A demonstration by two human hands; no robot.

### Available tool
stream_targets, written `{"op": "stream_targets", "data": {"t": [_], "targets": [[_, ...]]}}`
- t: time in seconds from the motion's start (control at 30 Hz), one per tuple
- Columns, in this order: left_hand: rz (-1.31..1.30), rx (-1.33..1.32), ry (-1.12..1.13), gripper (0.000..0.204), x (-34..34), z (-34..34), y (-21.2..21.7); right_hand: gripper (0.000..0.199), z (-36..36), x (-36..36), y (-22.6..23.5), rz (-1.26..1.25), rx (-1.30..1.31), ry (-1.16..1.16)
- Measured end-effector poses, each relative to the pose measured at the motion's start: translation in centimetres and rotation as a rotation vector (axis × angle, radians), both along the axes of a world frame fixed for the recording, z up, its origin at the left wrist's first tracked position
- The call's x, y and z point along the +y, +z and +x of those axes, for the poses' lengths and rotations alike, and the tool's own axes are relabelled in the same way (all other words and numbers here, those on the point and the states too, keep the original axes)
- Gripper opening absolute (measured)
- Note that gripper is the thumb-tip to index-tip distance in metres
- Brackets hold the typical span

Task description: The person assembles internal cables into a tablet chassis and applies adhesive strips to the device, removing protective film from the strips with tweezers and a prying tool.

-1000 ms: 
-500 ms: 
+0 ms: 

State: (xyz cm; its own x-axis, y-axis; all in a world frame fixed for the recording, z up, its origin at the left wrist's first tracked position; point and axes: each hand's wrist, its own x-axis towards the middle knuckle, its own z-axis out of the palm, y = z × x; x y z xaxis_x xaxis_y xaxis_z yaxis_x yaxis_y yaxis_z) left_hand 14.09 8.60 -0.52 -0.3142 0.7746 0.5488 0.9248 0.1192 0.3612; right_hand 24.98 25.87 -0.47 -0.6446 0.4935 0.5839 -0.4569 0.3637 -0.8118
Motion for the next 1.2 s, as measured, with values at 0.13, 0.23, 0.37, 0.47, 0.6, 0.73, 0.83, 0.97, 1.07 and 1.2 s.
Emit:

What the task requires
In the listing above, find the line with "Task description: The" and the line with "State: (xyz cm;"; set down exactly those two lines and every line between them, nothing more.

Response to the task
Task description: The person assembles internal cables into a tablet chassis and applies adhesive strips to the device, removing protective film from the strips with tweezers and a prying tool.

-1000 ms: 
-500 ms: 
+0 ms: 

State: (xyz cm; its own x-axis, y-axis; all in a world frame fixed for the recording, z up, its origin at the left wrist's first tracked position; point and axes: each hand's wrist, its own x-axis towards the middle knuckle, its own z-axis out of the palm, y = z × x; x y z xaxis_x xaxis_y xaxis_z yaxis_x yaxis_y yaxis_z) left_hand 14.09 8.60 -0.52 -0.3142 0.7746 0.5488 0.9248 0.1192 0.3612; right_hand 24.98 25.87 -0.47 -0.6446 0.4935 0.5839 -0.4569 0.3637 -0.8118

The given answer completes the exercise.